**Task to carry out**
Would you repeat each line below precisely as it stands?

:: Data section

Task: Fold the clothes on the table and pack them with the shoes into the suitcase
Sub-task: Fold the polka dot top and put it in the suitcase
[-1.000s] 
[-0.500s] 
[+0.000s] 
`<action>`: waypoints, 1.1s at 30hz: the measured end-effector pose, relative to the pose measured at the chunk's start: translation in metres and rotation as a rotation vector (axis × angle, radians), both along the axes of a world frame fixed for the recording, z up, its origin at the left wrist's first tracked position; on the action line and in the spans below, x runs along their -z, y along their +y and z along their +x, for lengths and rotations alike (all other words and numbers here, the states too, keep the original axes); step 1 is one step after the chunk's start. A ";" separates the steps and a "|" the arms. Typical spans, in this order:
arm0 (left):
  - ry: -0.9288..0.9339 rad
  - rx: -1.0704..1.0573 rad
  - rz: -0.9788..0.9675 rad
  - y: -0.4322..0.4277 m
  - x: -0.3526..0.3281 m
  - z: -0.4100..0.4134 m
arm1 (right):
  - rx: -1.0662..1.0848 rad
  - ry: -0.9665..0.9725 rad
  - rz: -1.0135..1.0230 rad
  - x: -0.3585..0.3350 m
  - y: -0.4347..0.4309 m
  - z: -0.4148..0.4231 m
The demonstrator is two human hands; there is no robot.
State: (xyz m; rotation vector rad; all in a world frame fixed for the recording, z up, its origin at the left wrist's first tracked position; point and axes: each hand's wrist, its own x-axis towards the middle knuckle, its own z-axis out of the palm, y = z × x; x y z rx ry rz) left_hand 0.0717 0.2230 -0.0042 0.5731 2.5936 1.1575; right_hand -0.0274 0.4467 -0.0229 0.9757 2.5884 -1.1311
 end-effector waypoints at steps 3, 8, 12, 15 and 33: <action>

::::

**Solution to this task**
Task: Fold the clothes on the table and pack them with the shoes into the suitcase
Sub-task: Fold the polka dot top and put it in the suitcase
[-1.000s] 
[-0.500s] 
[+0.000s] 
`<action>`: waypoints, 1.1s at 30hz: the measured end-effector pose, relative to the pose measured at the chunk's start: translation in metres and rotation as a rotation vector (axis × angle, radians), both along the axes of a world frame fixed for the recording, z up, its origin at the left wrist's first tracked position; on the action line and in the spans below, x runs along their -z, y along their +y and z along their +x, for lengths and rotations alike (all other words and numbers here, the states too, keep the original axes); step 1 is one step after the chunk's start. A ";" separates the steps and a "|" the arms. Typical spans, in this order:
arm0 (left):
  - ry: -0.9288..0.9339 rad
  - rx: -1.0704..1.0573 rad
  - rz: -0.9788..0.9675 rad
  - y: -0.4322..0.4277 m
  - x: -0.3526..0.3281 m
  - z: -0.4100..0.4134 m
arm1 (right):
  - rx: -1.0662..1.0848 rad
  - ry: -0.9665..0.9725 rad
  - rz: -1.0135..1.0230 rad
  - x: -0.3585..0.3350 m
  - y: -0.4347..0.4309 m
  - z: -0.4148..0.4231 m
The demonstrator is two human hands; there is no robot.
State: (xyz m; rotation vector rad; all in a world frame fixed for the recording, z up, its origin at the left wrist's first tracked position; point and axes: each hand's wrist, its own x-axis towards the middle knuckle, its own z-axis out of the palm, y = z × x; x y z rx ry rz) left_hand 0.0717 0.2230 -0.0042 0.5731 2.5936 1.1575; right_hand -0.0274 0.4467 -0.0229 0.9757 2.5884 -1.1311
 end-effector waypoints at steps 3, 8, 12, 15 and 33: <action>

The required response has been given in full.